I backstepped into my beasts, and they darted around me to position themselves before the oncoming threat. The fear I’d suppressed hit me hard and fast. “We’re in the shadow realm, aren’t we?”

He nodded. “Very good.”

“But how?” I scanned the environment for a sign, for a way out. “Those lost to the realm never return to the world.” My eyes snagged on a jagged stone with a handful of sharpened points, and I silently commanded one of my shadows to inch toward it. As a squirrel furtively crept between the legs of my other creations, I returned my focus to the Lost. If I could keep him talking, I could injure myself badly enough to wake like I’d done previously.

“Isn’t it fascinating how the truth gets lost in stories andlegends?” He stroked the chest of one of my crows with a single finger. “You’ve left the realm before. You must know that’s not true.”

Or this really was still a very strange nightmare.

The squirrel snared the rock and quietly moved my direction. “Then why has no one ever made it back?”

Any second now and I’d be home free. My creature scuttled across the sand to sit by my feet, a jagged stone cradled between its paws. But just as I was about to drop to my knees and smash the damn thing against my temple, a black, endless void rimmed in moon-white sparks swallowed the creature whole. It happened so fast I hardly registered the gaping maw in the earth and its sudden disappearance, but I felt my jaw go slack and body freeze.

“Because I never let anyone,” he said.

Horrifying black spires of pure night erupted from the sand all around me. My beasts scattered or were speared, and suddenly the air was coated in wispy shadows as their forms disintegrated. The rest howled and lunged in the direction of the Lost, and he stood there with open arms as they converged on his body. The gnash of fangs and rip of flesh filled my ears, but his delirious laugh rose above it all. One by one, they stopped fighting and turned to face me, eyes alight with that lustrous magic.

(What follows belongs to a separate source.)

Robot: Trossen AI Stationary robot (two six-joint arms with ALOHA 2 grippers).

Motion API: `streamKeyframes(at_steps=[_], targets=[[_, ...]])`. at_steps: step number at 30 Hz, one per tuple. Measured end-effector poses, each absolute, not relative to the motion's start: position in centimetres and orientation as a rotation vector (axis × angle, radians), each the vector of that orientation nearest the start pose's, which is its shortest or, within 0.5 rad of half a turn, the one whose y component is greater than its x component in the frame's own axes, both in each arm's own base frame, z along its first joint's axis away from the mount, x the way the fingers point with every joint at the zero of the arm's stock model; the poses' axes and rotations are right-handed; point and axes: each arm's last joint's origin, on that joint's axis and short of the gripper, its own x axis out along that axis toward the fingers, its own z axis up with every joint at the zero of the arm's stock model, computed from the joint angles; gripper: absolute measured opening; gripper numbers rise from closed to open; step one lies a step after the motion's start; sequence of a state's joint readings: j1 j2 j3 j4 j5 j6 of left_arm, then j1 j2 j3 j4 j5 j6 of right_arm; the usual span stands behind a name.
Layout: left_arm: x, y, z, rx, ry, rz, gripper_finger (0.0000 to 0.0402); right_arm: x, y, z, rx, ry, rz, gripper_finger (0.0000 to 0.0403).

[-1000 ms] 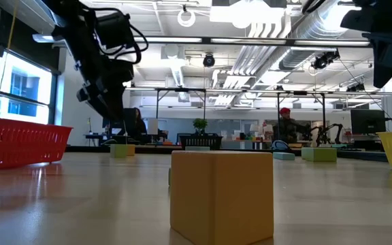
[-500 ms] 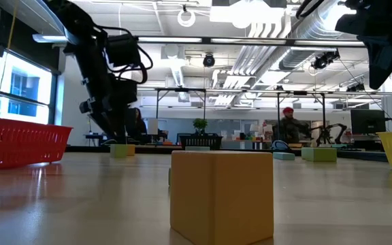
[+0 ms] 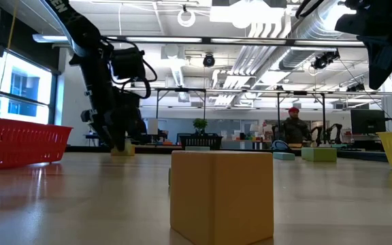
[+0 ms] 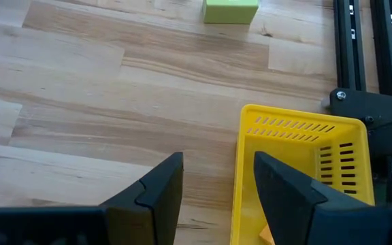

The Lost regained his footing and pinned me with wide, bloodshot eyes. Deep gouges marred the planes of his stomach, arms, and legs, and his tunic was nothing more than tattered pieces of stained fabric on the beach. His skin was smeared in blood and grime, but the gashes were already healing at a rapid pace.

And then all at once his appearance shifted. Gone were his—my—blue eyes, instead replaced by a shade of brown so deep it bordered on black. His hair shifted to an ashy blond. A jagged scar climbed up his neck in the shape of a winding river, stretching from his collarbone to his earlobe.

Mage.

“I am the apex predator here.” He stalked toward me with languid ease. “I prey on the weak-minded undead. I bring them here, and I take what is mine.”

“And what is it you want?”

Something dark raced through his expression. “Power.”

With a brutal flick of his wrist, he summoned another round of spears from the earth, and I dodged one only to be gouged by another. The point went clean through my side, and white-hot pain arced through me as I screamed. A roar of adrenaline crested in my ears as my vision swam. This couldn’t be happening to me. I’d come so far. I’d finally found my place. My home. The images of the Council, of my newfound brethren at Cruor, of Kost, flooded my mind. I wouldn’t give up on them or myself.

Cursing, I force the spike out and crumpled to the earth. Sand wormed between my fingers as I steadied myself with ragged breaths. The wound would heal, but that wouldn’t stop him from striking again.

“I have been waiting for you, Gaige, for a very, very long time.” He circled me slowly, and the ground began to tremble. I rolled just in time to avoid another disastrous barb. “I assumed it was only a matter of time before one of your predecessors defiled the laws of magic by raising someone like you.”